The battery man who powered the EV age. Builder of infrastructure so critical that no one notices it—until it’s gone.
Born in 1968 in rural Fujian, China, Robin Zeng studied ship engineering, then physics, earning a PhD at the Chinese Academy of Sciences.
No finance background. No branding instincts. Just a deep obsession with how energy is stored, released, and degraded over time.
In the late 1990s, Zeng joined ATL (Amperex Technology Limited), a lithium battery maker supplying phones and laptops—including Apple.
Rising to Head of R&D, he learned the brutal truth: battery science means nothing unless it works reliably at scale.
Fires, failures, recalls—manufacturing was the real exam.
Around 2008–2010, most believed EVs were niche and batteries too expensive.
Zeng saw something else: EVs wouldn’t be won by car brands— but by whoever controlled battery chemistry and supply chains.
Automakers were distracted.
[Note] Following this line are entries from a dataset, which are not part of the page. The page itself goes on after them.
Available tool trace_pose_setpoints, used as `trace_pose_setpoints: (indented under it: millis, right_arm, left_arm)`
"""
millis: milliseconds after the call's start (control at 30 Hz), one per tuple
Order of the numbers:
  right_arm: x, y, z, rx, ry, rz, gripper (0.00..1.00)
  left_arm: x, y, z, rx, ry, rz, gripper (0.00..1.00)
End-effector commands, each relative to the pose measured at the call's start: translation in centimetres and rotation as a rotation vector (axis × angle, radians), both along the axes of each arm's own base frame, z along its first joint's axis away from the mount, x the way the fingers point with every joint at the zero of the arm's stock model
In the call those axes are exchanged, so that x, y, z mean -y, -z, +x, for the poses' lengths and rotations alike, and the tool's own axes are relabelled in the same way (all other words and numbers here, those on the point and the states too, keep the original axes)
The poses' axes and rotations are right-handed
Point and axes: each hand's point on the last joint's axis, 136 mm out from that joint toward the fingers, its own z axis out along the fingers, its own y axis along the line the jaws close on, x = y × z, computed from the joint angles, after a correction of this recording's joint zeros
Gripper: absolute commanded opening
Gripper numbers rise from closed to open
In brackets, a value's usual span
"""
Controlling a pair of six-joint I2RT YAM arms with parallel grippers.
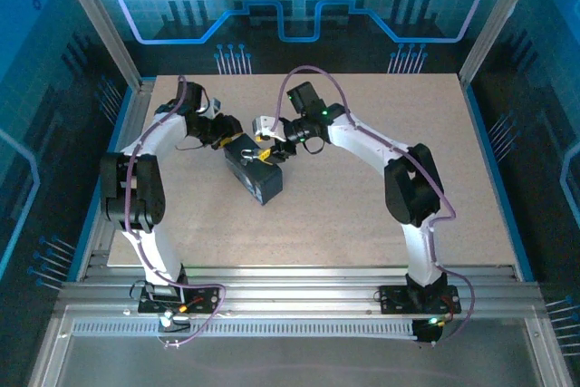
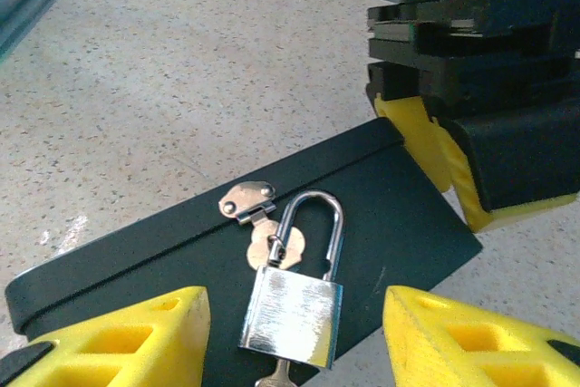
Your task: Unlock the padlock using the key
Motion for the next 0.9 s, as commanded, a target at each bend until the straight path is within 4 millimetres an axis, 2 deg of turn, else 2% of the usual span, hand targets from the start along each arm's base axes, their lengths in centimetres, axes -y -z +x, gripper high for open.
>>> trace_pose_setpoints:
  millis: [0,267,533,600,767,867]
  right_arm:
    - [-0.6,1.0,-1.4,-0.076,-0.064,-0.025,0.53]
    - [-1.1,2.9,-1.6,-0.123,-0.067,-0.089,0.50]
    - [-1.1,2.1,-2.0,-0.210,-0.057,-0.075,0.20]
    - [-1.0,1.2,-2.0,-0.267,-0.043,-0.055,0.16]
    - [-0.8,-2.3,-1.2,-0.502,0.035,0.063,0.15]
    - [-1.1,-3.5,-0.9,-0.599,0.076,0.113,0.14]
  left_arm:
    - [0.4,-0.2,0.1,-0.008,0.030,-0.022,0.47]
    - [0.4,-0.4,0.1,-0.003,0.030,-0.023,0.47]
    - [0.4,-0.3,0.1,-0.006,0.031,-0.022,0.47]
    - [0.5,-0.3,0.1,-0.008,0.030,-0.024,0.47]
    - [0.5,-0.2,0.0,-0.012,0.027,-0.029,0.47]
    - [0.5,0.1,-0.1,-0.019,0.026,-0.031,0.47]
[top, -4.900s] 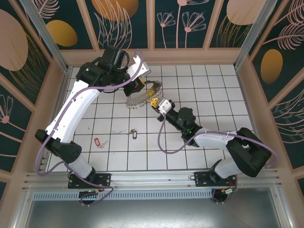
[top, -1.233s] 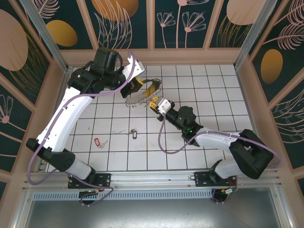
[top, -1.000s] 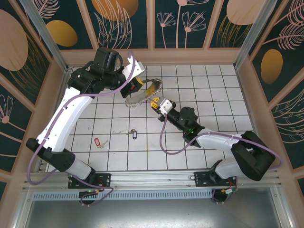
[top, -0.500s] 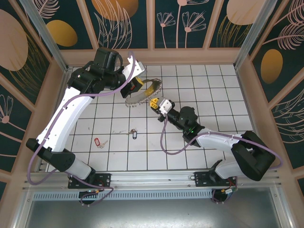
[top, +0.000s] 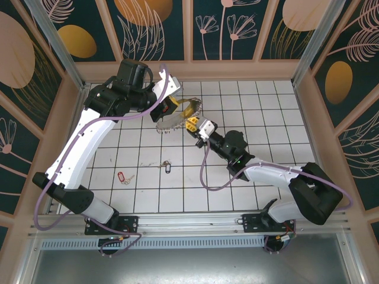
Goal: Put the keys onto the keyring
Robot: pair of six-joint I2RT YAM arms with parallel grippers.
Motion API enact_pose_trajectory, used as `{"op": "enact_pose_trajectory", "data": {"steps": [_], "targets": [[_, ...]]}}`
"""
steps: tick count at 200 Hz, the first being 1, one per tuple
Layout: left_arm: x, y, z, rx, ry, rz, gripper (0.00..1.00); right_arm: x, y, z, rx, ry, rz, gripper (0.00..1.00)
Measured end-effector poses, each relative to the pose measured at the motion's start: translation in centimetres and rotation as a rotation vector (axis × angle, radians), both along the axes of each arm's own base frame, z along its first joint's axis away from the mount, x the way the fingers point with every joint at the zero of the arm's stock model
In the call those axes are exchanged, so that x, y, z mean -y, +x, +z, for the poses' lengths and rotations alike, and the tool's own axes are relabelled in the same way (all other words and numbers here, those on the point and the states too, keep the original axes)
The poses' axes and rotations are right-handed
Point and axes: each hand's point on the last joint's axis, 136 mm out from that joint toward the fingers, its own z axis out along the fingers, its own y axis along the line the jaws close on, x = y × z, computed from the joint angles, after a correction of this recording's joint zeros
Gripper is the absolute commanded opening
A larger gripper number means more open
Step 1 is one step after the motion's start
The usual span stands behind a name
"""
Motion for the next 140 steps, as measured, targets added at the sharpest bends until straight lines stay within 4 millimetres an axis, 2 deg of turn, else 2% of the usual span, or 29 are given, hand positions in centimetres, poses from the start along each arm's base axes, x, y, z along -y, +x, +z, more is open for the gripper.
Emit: {"op": "enact_pose_trajectory", "data": {"steps": [97,140], "targets": [[-0.1,0.1,0.0,0.003,0.004,0.006,0.00,-0.1,1.1,-1.2,-0.026,-0.018,-0.044,0.16],[-0.1,0.2,0.0,0.004,0.005,0.008,0.00,-0.3,1.3,-1.2,-0.027,-0.019,-0.044,0.17]]}}
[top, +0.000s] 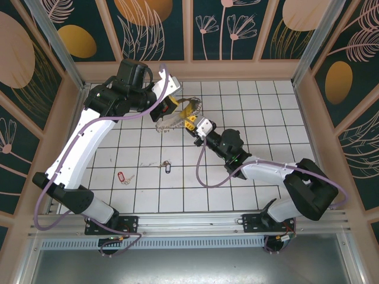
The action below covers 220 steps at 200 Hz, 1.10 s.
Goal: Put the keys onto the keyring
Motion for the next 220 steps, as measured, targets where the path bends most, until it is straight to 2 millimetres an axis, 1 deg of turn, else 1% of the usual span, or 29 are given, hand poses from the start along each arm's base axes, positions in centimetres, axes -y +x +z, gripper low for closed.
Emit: {"op": "enact_pose_trajectory", "data": {"steps": [46,134,167,220], "targets": [[-0.10,0.12,-0.02,0.002,0.003,0.006,0.00,-0.11,-0.05,0.01,0.000,-0.001,0.006,0.19],[-0.10,0.12,-0.02,0.002,0.003,0.006,0.00,-0.40,-0.37,-0.13,0.000,-0.008,0.031,0.20],[-0.09,0.15,0.01,0.004,0.003,0.006,0.00,-0.50,-0.27,0.12,0.003,-0.009,0.030,0.21],[-0.15,0.24,-0.01,0.007,0.006,0.011,0.00,-0.48,0.22,0.06,0.002,-0.012,0.008,0.14]]}}
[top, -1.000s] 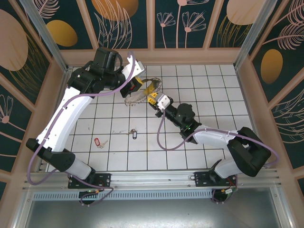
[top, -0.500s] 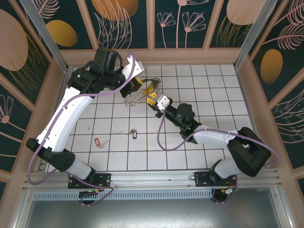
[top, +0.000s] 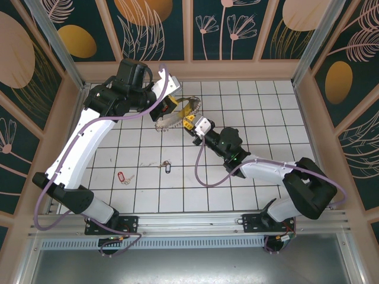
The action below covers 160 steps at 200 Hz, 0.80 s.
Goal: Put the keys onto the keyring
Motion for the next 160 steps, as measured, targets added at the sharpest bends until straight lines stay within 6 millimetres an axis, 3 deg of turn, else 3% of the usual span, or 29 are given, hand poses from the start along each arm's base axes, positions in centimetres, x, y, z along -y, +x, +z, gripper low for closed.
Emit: {"op": "enact_pose_trajectory", "data": {"steps": [160], "targets": [[-0.08,0.11,-0.28,-0.004,0.005,0.005,0.00,0.06,0.69,-0.62,0.006,-0.025,-0.036,0.14]]}}
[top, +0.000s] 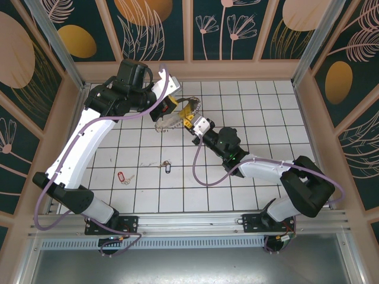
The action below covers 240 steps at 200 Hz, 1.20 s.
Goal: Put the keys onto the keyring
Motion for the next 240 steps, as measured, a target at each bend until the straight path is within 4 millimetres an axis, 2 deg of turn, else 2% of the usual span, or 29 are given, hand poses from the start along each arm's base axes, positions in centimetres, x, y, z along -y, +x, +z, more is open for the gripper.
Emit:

Battery suppliers were invisible.
Zeng spun out ATL’s EV battery unit to form Contemporary Amperex Technology Co. Limited—CATL.
Headquartered in Ningde, not Beijing or Shanghai, CATL focused on factories, not fanfare.
No consumer branding. No hype cycles. Just production.
CATL didn’t build cars. It embedded itself inside the companies that did.
Early partners included Chinese EV startups, later BMW, Tesla, Volkswagen, Hyundai.
While others talked technology, CATL built giga-factories, secured lithium, nickel, and cobalt, and invested heavily in recycling.
CATL treated batteries like chips: yield, safety, lifespan, and cost efficiency mattered more than headlines.
A 1% efficiency gain beat a 10% marketing campaign.
EV adoption went vertical. Batteries account for 30–40% of EV cost.
CATL controlled massive share. Founder equity stayed concentrated.
Zeng didn’t ride the EV wave. He built its foundation.